Research Interests Translated

I recently updated the information on my website, and in doing so I decided to produce two versions of my research interests. The first is for other scientists, and the second is a translation for lay people. I would be interested to know how people think this is pitched; is the lay-information too confusing, or is it too simple and patronising?

I think every scientist should try and do this at some point. It is an interesting exercise to see how well you can communicate and summarise the entirety of your research in a way that doesn’t use the shared lingo and knowledge base that you have access to when taking to other scientists. Plus, of course, communicating your work to the world outside of academia is generally A Good Thing.

My Research: Scientist Edition

My research interests are focused towards the usage of new sequencing and genotyping technologies in understanding human disease, particularly the contribution of rare variants to complex disease. Powerful technology available both now (high density genotype chips, second-generation sequencing) and in the mid-future (third generation sequencing) allows us to look at classes of variation far outside the standard common SNPs that we have looked at previously.

I look at using large-scale datasets such as produced by the 1000 Genomes Project and HapMap3 to perform imputation on existing reference data; studying how these new datasets can improve our inferences on disease genetics, and how to best design our imputation algorithms to use this new data.

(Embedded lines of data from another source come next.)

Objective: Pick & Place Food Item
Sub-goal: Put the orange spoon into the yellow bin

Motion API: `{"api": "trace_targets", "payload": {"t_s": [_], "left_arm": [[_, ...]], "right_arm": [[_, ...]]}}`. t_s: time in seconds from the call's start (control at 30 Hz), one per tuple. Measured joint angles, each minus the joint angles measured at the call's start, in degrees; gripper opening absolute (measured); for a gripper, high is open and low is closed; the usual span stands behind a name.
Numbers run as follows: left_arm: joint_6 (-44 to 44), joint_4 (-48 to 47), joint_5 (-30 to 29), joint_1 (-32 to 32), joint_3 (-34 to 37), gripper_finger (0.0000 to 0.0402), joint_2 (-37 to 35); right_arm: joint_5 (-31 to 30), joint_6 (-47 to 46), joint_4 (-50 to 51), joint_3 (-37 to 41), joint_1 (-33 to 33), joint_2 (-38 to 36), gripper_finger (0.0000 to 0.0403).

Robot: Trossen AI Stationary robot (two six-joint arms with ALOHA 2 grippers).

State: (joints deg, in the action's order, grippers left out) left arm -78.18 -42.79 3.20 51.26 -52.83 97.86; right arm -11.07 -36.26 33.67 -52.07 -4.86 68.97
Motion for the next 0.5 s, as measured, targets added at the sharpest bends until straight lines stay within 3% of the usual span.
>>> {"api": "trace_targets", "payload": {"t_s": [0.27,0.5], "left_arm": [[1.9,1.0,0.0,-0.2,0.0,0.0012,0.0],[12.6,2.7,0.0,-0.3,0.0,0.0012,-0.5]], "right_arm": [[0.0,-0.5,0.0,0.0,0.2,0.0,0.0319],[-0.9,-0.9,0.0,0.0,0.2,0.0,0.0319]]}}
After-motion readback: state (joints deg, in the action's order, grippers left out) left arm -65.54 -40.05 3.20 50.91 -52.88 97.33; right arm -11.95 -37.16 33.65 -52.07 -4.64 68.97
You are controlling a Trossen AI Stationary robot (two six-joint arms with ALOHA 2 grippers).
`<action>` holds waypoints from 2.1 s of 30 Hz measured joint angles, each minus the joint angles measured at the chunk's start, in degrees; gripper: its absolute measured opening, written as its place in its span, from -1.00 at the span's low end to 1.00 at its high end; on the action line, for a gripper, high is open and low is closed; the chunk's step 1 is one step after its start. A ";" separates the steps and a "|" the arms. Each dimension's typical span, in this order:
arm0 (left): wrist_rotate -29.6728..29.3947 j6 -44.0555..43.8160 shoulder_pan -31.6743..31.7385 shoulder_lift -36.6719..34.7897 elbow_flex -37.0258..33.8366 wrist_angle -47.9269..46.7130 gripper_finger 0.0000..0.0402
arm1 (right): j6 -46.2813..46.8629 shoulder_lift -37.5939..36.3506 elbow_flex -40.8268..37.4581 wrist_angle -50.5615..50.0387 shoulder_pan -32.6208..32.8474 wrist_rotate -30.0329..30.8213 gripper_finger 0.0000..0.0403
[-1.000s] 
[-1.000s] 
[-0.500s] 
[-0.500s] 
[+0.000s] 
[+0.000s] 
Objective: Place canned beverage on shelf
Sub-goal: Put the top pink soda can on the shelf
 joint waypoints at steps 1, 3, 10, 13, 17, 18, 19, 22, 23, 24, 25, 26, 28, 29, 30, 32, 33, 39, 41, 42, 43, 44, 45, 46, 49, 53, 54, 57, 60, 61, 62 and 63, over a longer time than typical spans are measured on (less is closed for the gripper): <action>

I am also interested in new tests for rare variant association to allow us to overcome the power barrier inherent in rare-variant association.

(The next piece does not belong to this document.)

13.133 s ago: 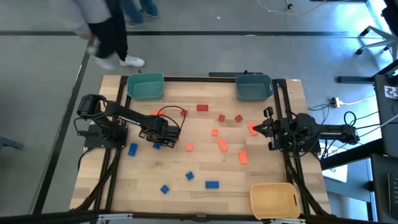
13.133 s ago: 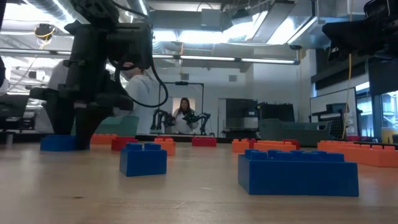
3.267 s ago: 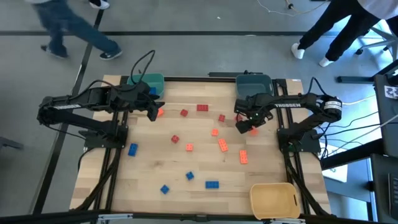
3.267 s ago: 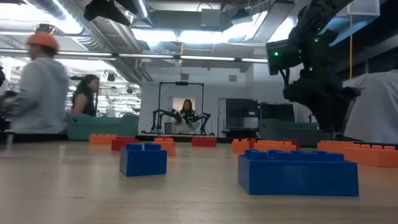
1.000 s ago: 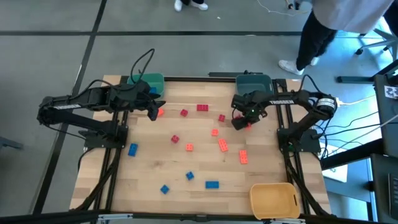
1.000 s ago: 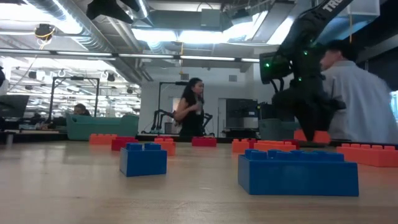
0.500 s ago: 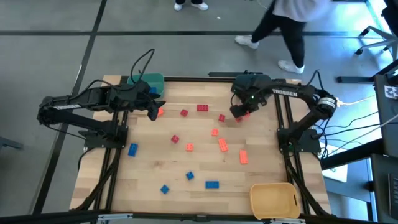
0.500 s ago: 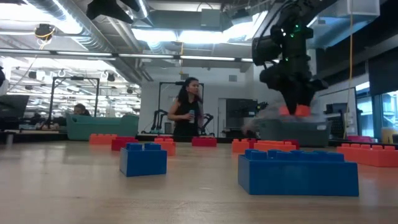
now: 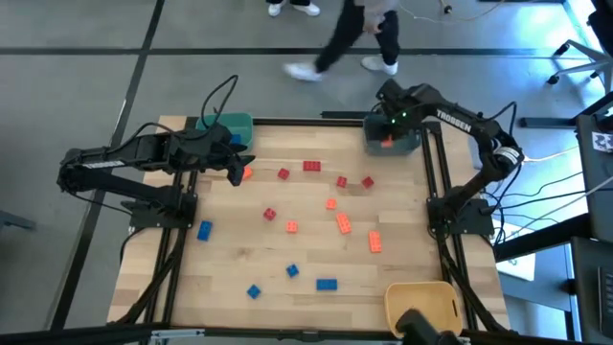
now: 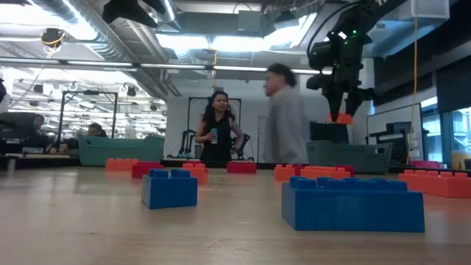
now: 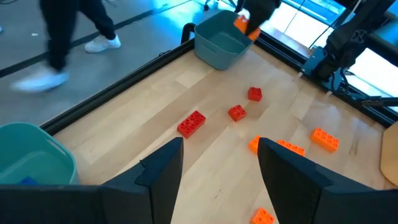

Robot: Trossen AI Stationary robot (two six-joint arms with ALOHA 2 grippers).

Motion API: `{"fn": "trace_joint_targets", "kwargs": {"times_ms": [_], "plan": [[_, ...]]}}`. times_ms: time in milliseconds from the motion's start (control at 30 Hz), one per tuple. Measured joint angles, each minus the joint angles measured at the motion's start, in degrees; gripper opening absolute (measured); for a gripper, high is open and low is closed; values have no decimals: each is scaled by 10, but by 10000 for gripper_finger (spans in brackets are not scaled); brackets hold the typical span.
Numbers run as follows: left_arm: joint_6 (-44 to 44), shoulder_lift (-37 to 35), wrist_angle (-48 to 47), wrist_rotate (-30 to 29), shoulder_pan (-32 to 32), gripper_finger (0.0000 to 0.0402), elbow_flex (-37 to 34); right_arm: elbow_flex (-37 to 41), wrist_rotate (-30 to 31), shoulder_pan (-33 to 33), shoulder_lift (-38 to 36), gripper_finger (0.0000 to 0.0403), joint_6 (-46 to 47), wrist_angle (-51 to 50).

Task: Sort & place blocks by color
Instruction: Put the orange game piece into the blue bin, then put the red game piece into the yellow bin

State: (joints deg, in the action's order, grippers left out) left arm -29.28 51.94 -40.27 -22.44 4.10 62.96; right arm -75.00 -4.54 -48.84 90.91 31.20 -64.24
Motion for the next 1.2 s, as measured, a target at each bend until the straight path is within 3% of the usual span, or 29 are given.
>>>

I also have interests more generally in the selective and population genetic influences on the genetic variants that lead to disease in human populations, and discovering what forces shape the allelic spectrum of common complex disease.

I mostly focus on autoimmune diseases, such as Crohn’s Disease, Ulcerative Colitis and Type I Diabetes.

My Research: Lay-Person Edition

My research involves trying to find out how differences in each person’s DNA influences how likely they are to get different diseases, such as inflammatory bowel disease and diabetes. I want to track down which regions of DNA are associated with disease, so that we can explore what is in this region and find out what things are causing the disease (for more information on what this can tell us, see this essay that I wrote on the subject).

In recent years, a number of studies, called Genome-Wide Association Studies (GWAS), have looked at exactly this, and a number of very important genes and DNA regions have been discovered, leading to new ways of understanding and treating these diseases. For instance, GWAS studies have shown that the Autophagy pathway, a mechanism that our body uses to break down parts of our cells that are damaged or not needed, is disrupted in a type of Inflammatory Bowel Disease called Crohn’s disease.

However, while we have found a lot of disease genes, we know that there are a lot more out there. We suspect that this has something to do with the way we have been looking: because the technologies we use have only let us look at variations in the DNA that are relatively common (more than 5% of people have them), we haven’t been able to look at how rare variations influence disease. However, new technologies, such as machines that let us sequence a large amount of DNA, or silicon chips that let us look at a large number of variants in a large number of people, are allowing us to look at these rare variants. As time goes on, the technology will only become more powerful.

I am interested in using these technologies to find regions of the genome that contain rare variants that influence disease; this requires new ways of thinking about how we look for these variants, since the old ways weren’t created with rare variants in mind. One thing I am working on is called Imputation: this involves using new technologies to look at which variants tend to occur together in one sample of people, and using this information to work out what variants are present in other people from the some population: this allows us to go back and get new information on rare variants from old information we collected before, potentially giving us new-techology style information from old-technology data. I also want to try and combine this information in new ways, to get better at tracking down which regions of the genome contribute to disease. I hope that, taken together, these methods will let me find new insight into autoimmune diseases.

I am also interested in generally what sort of forces act on the human genome; these include random changes in the DNA, people migrating, and natural selection. I want to know how the frequency and positioning of disease-influencing variants is influenced by these forces, and whether this can tell us something about the way disease has occured in populations, both recently and in the distant past.